After compiling my list of reasons, I started the massive purge. I went through everything in my room: books, clothes, shoes, stationary, hobby stuff, furniture & equipment, medicine, and miscellaneous odds and ends.

Out the door went:

  • 90% of my books: it didn’t even hurt that much.. I sold them in “A Buck a Book Sale” on my personal Facebook and made $140 in just under 5 hours. The rest are in two huge boxes in my trunk that I will be taking to Half Price on Friday for even more money.
  • 60% of my already limited wardrobe: goodbye shirts with stains and holes, shoes too scuffed to be worn without embarrassment and all those things I was keeping just in case I gained weight again (#chronicillnessprobs).
  • 50% of my hobby items: I bid adieu to the boxes of scrapbooking supplies (a hobby I don’t even enjoy anymore) and another box of old sewing materials and scraps that I will never use. I kept just enough supplies to mend my newly freshened wardrobe.
  • 99% of my stationary: Someone please tell me why I was keeping 100+ pens and pencils, 10+ dry erase markers for the marker board I got rid of months ago, 13 tablets and 9 notebooks again? I do everything on my computer except journal.closet
  • 50% of my furniture and equipment: I tossed old cords to machines I don’t recall existing, donates headphones and speaker sets that I had been keeping “just in case” and got rid of two empty bookshelves (one was a gift for my sister and one sold for $15). Goodbye massive desk that I don’t need (though I will be buying a smaller replacement at some point in the future). I have another bookshelf and dresser to say goodbye to as soon as I get some bins for the empty shelves on my free-standing closet organizer (a hand-me-down gift from Faith & Darius… I’m obsessed with it).
  • 25% of medicine: That old stuff that was seriously expired and some cough drops that were now goopy from age.. because I kept forgetting I had them and buying new bags.
  • 85% of miscellaneous odds & ends: If I didn’t know what it was, where it came from, what purpose it served, why I had duplicates or if I had completely forgotten I owned it, the item went bye-bye.

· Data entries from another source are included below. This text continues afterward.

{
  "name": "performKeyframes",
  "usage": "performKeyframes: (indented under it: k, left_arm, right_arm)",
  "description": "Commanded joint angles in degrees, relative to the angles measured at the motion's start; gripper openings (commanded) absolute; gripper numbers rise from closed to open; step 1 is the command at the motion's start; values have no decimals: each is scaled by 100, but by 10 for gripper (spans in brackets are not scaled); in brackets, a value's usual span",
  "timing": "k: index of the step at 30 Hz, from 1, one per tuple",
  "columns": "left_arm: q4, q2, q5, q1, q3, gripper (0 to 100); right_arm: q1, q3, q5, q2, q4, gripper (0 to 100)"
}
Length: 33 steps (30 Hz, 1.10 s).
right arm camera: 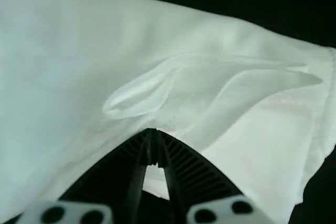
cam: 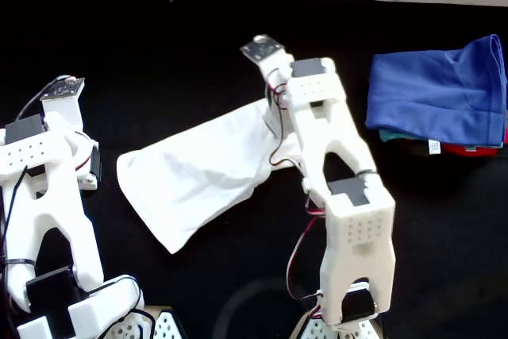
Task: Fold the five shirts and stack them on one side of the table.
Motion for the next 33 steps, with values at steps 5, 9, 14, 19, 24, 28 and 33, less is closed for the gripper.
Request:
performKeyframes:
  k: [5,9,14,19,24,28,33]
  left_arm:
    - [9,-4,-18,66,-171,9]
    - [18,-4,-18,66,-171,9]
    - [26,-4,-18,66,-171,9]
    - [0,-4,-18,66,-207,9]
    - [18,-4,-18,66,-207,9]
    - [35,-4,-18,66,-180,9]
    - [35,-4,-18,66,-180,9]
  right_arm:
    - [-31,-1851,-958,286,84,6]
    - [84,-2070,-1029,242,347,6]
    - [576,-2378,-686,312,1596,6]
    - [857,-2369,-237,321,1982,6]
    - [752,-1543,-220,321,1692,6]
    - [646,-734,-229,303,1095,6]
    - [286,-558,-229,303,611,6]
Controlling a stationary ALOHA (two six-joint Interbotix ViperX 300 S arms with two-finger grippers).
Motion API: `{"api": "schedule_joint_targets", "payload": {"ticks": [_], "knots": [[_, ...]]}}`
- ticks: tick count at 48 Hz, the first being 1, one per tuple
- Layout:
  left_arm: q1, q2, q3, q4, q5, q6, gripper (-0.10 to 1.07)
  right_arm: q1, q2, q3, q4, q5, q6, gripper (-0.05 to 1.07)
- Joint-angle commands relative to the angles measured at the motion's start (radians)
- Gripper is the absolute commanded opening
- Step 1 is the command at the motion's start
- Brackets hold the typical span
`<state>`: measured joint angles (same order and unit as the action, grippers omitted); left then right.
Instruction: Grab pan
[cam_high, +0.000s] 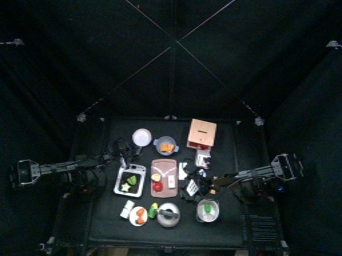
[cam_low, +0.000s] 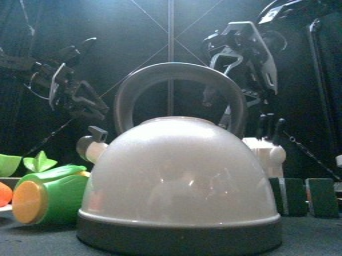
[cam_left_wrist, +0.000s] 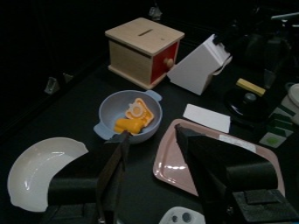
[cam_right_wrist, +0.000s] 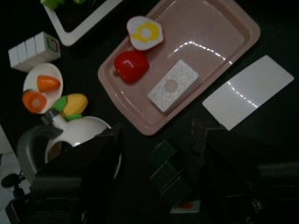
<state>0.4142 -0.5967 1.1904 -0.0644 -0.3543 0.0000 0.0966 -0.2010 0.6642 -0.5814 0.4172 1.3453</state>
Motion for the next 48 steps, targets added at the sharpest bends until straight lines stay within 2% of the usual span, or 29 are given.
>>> {"api": "schedule_joint_targets", "payload": {"ticks": [1, 13, 24, 36, 48], "knots": [[0.02, -0.002, -0.008, -0.002, -0.011, 0.0, 0.83, -0.034, -0.005, -0.046, -0.006, -0.008, 0.0, 0.94], [0.074, -0.002, 0.009, -0.025, -0.009, 0.002, 0.83, -0.123, 0.023, -0.101, -0.069, -0.049, -0.009, 0.94], [0.209, 0.038, -0.003, -0.038, 0.012, 0.003, 0.83, -0.176, 0.031, -0.104, -0.124, -0.11, -0.009, 0.94], [0.359, 0.219, -0.114, -0.035, 0.1, 0.005, 0.83, -0.195, 0.032, -0.095, -0.19, -0.153, -0.009, 0.94], [0.43, 0.436, -0.212, 0.038, 0.132, 0.011, 0.83, -0.201, 0.031, -0.092, -0.218, -0.183, -0.009, 0.94]]}}
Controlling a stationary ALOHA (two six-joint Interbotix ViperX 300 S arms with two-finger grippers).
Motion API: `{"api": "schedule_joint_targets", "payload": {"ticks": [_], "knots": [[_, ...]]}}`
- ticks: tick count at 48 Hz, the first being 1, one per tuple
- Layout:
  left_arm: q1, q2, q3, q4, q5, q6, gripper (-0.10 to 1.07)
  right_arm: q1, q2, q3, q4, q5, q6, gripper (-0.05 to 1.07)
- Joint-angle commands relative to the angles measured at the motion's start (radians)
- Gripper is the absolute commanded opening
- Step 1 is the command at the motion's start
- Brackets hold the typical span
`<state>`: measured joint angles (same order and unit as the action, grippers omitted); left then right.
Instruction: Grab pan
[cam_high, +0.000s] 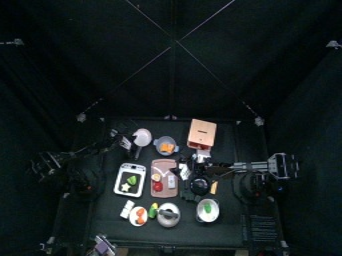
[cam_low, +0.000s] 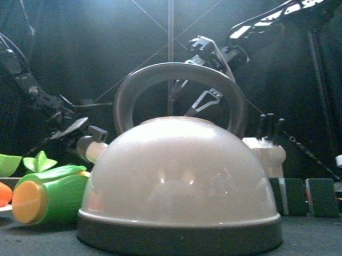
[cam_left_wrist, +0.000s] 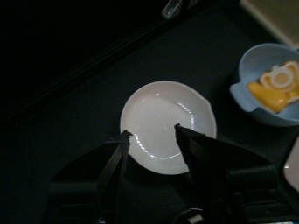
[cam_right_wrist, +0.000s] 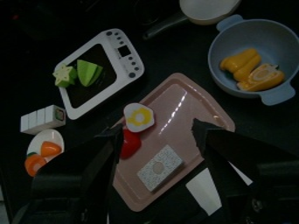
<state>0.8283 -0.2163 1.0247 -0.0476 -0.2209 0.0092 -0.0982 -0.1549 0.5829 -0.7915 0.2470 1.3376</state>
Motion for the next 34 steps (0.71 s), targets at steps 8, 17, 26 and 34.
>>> {"api": "schedule_joint_targets", "payload": {"ticks": [8, 17, 26, 34], "knots": [[0.043, 0.137, -0.087, 0.029, -0.006, 0.002, 0.83, -0.006, -0.015, 0.003, -0.009, -0.014, 0.002, 0.94], [0.051, 0.199, -0.13, 0.04, 0.002, 0.002, 0.83, -0.006, -0.015, 0.012, -0.009, -0.014, 0.002, 0.94], [0.057, 0.249, -0.15, 0.041, 0.008, 0.002, 0.83, -0.006, -0.015, 0.014, -0.009, -0.014, -0.002, 0.94], [0.072, 0.272, -0.158, 0.038, 0.008, 0.002, 0.81, -0.006, -0.015, 0.017, -0.009, -0.014, -0.002, 0.94]]}}
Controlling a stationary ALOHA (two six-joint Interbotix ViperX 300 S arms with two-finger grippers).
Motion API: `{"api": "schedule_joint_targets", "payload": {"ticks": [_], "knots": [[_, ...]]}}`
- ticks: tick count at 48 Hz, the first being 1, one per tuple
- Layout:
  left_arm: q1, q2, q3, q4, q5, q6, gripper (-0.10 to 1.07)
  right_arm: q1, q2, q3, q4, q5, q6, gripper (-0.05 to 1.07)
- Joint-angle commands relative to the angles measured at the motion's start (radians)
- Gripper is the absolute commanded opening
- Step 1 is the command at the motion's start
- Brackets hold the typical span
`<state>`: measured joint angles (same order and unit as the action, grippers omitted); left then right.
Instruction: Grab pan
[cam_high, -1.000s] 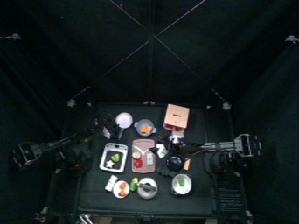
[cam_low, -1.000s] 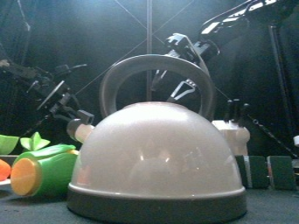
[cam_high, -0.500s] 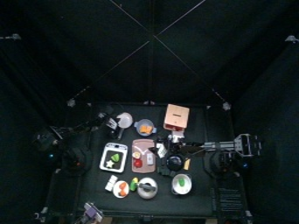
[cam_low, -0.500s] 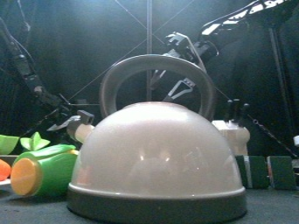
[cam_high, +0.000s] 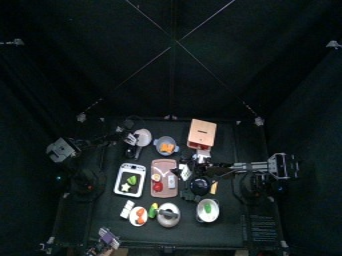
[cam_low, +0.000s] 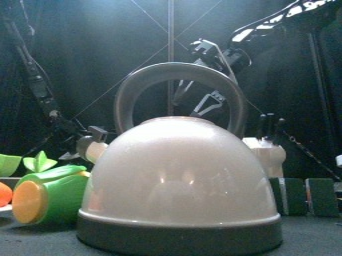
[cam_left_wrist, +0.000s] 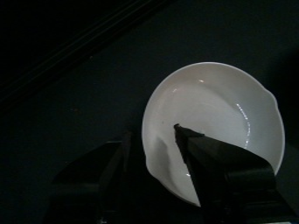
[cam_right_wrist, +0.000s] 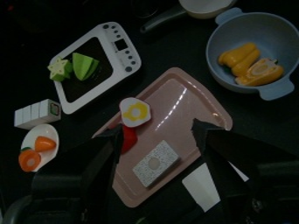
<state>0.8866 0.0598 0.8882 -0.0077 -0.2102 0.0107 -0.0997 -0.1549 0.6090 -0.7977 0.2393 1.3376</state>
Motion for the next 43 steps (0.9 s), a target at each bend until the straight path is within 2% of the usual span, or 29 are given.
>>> {"api": "schedule_joint_targets", "payload": {"ticks": [1, 8, 17, 23, 31, 43], "knots": [[0.015, -0.003, -0.021, -0.002, -0.005, 0.0, 0.8, -0.005, -0.015, -0.009, -0.003, -0.006, -0.002, 0.94], [0.026, -0.008, -0.02, -0.002, -0.003, 0.0, 0.71, -0.005, -0.015, -0.008, -0.003, -0.006, -0.002, 0.94], [0.031, -0.005, -0.029, 0.0, 0.023, 0.0, 0.51, -0.005, -0.014, -0.006, -0.003, -0.006, -0.002, 0.94], [0.035, -0.006, -0.037, 0.002, 0.049, 0.0, 0.42, -0.005, -0.015, -0.006, -0.003, -0.006, -0.003, 0.94], [0.034, -0.037, -0.04, -0.002, 0.052, 0.0, 0.4, -0.006, -0.017, -0.006, -0.003, -0.006, -0.003, 0.94], [0.029, -0.158, -0.04, -0.002, 0.115, 0.0, 0.4, -0.017, -0.017, -0.008, 0.0, -0.006, 0.006, 0.94]]}}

And now, I feel clean. Watching seven trash bags, five massive bins and two large boxes exit my room was so freeing! There’s less stuff and more space. More room to breathe. More room to be me.

The single downside I can think of: I clean & purge when I’m upset (I’m the exact opposite of people who practice retail therapy) and now I don’t have anything to purge.. Guess I better avoid upsets. heh.

Are you a practicing minimalist? Does the idea of minimalism thrill you or scare you? What is a downside you’ve experienced to minimalism?